Your answer should consist only of the lines below from the one with "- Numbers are" through the one with "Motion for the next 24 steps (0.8", copied exactly.

---------- EXCERPTED DATA ----------

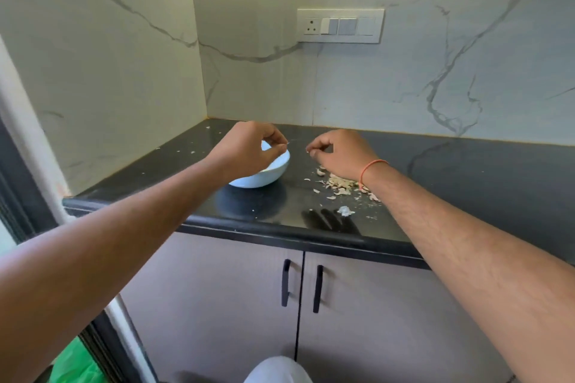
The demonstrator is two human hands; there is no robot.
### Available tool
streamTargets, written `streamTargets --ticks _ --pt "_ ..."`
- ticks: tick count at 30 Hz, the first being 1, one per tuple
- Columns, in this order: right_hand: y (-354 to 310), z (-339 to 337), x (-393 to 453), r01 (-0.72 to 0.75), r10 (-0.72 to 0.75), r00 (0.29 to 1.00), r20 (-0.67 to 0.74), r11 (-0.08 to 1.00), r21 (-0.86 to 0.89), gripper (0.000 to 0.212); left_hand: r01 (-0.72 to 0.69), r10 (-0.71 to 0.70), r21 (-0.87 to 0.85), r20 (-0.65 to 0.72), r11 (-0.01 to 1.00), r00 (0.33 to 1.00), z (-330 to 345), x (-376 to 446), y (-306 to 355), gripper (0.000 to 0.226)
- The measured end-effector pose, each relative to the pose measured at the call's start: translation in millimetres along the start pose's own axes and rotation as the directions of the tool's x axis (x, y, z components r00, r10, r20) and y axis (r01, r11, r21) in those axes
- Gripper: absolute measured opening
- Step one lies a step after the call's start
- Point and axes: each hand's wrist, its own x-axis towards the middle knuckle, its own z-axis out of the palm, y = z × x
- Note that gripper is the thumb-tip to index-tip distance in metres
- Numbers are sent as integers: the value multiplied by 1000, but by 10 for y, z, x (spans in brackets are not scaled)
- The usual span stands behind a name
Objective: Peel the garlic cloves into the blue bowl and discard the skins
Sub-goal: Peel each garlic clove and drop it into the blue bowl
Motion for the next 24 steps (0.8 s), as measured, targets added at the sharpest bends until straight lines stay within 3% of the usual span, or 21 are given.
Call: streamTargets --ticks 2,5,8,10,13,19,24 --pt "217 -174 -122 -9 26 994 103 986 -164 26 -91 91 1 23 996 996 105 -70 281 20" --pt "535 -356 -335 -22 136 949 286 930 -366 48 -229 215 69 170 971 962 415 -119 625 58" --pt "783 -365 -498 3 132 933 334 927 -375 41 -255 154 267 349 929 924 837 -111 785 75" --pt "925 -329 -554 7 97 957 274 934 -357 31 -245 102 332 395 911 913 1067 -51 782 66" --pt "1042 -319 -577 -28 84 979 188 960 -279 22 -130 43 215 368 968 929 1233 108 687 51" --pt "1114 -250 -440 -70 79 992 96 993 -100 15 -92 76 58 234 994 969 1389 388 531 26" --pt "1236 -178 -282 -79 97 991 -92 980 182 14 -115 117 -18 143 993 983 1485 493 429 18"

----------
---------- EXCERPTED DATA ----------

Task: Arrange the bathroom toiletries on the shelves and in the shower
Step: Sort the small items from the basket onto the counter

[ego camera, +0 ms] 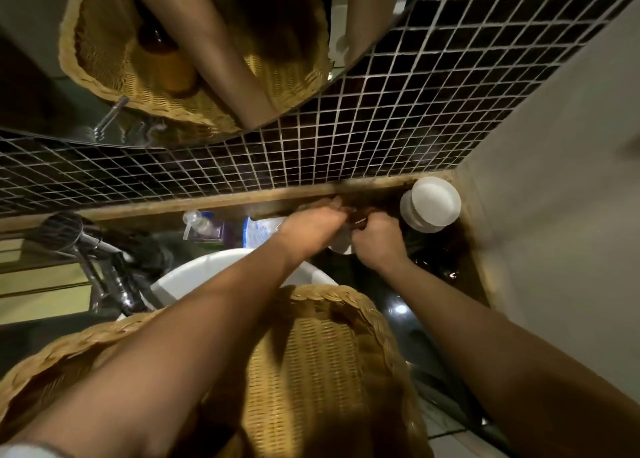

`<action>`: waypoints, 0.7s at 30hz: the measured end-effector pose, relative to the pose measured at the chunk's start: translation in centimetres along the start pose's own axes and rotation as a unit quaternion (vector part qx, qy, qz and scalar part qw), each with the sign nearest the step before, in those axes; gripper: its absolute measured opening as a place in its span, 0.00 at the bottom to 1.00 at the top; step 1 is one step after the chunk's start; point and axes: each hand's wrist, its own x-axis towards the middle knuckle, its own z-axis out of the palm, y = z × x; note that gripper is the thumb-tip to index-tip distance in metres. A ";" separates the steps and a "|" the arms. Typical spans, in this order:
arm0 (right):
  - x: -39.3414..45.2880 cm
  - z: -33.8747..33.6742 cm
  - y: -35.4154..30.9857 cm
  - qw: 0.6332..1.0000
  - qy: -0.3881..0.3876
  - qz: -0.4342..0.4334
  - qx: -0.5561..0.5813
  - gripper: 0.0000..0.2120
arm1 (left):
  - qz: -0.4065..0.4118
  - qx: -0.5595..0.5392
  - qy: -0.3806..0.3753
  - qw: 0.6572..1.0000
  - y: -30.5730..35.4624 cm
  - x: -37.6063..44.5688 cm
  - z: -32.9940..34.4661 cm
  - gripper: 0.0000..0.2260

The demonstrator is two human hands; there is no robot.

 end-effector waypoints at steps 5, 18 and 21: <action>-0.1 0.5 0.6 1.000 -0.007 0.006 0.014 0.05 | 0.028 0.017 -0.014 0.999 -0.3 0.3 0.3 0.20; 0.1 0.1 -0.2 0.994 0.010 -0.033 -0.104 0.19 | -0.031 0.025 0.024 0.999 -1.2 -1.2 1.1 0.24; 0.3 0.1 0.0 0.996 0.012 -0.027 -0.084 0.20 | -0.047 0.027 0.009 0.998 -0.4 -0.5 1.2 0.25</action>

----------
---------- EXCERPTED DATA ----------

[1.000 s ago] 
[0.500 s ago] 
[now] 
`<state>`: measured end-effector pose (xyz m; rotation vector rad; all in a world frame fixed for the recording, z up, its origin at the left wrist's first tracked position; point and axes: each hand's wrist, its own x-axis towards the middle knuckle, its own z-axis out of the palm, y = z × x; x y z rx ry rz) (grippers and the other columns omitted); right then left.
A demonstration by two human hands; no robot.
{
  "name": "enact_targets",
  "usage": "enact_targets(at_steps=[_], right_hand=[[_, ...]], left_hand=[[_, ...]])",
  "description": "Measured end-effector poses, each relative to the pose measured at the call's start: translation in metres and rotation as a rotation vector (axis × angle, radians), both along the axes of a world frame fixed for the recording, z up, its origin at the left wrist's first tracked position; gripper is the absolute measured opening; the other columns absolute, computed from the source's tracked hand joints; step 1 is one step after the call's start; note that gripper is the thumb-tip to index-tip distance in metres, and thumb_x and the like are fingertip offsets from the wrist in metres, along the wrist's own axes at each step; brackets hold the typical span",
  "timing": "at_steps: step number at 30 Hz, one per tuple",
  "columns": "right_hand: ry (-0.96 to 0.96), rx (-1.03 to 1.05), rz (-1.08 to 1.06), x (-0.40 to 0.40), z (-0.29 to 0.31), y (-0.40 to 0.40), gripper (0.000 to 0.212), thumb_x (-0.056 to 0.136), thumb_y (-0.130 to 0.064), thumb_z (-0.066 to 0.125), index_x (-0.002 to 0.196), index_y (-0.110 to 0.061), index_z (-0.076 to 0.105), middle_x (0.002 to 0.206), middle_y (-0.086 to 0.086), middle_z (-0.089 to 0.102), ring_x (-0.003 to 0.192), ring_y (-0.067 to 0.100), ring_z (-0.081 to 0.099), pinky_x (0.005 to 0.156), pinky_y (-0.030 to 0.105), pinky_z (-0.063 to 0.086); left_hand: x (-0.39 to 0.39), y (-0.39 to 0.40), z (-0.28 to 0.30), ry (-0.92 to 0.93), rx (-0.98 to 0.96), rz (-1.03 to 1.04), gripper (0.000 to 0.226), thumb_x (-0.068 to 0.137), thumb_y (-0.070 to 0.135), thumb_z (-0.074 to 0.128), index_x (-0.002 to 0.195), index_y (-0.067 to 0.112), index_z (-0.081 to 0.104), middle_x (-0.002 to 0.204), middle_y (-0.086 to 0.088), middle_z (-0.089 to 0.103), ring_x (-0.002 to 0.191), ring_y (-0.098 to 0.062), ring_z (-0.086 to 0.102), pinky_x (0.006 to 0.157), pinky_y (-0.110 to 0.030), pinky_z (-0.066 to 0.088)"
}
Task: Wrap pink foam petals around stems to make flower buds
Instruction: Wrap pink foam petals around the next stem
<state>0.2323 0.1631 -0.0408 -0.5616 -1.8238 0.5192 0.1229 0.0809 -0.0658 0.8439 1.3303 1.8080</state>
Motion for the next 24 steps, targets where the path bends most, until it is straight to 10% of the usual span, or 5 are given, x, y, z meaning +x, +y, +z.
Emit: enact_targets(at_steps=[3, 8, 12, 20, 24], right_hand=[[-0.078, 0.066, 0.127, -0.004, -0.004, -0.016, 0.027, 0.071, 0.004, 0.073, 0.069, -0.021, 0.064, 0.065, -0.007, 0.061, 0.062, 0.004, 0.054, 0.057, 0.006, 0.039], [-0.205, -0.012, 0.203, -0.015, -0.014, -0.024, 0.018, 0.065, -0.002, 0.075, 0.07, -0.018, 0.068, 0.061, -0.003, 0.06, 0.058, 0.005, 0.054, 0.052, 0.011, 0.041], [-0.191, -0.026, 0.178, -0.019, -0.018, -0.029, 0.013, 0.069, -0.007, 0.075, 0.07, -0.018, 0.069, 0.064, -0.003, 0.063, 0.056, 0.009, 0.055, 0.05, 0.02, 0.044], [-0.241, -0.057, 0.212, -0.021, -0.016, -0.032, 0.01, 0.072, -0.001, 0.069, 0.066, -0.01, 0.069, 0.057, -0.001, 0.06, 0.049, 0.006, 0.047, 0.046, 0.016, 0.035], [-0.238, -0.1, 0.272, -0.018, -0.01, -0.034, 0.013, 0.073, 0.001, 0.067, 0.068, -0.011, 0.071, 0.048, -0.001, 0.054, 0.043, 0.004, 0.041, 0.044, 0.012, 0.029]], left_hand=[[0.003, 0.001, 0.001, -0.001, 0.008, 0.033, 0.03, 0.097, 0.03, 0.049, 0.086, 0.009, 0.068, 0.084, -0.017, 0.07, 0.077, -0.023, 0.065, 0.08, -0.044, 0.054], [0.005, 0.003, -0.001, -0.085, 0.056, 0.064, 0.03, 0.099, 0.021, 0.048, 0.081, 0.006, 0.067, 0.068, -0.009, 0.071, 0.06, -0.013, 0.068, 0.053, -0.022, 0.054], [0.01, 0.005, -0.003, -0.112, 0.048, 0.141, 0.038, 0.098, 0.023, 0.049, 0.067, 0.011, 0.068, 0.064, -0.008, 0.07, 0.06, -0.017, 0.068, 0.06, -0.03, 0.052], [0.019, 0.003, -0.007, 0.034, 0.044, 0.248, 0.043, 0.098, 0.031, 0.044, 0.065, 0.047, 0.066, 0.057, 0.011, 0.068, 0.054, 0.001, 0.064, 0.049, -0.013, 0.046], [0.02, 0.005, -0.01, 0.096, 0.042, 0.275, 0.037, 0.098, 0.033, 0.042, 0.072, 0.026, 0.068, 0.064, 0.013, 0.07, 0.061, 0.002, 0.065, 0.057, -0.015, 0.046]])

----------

> [WRITTEN ANSWER]
- Numbers are sent as integers: the value multiplied by 1000, but by 10 for y, z, x (spans in brackets are not scaled)
- The usual span stands behind a name
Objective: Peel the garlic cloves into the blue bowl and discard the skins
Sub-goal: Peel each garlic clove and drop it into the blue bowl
Motion for the next 24 steps (0.8 s), as measured, targets added at the sharpest bends until straight lines stay within 3% of the usual span, or 21 are given.

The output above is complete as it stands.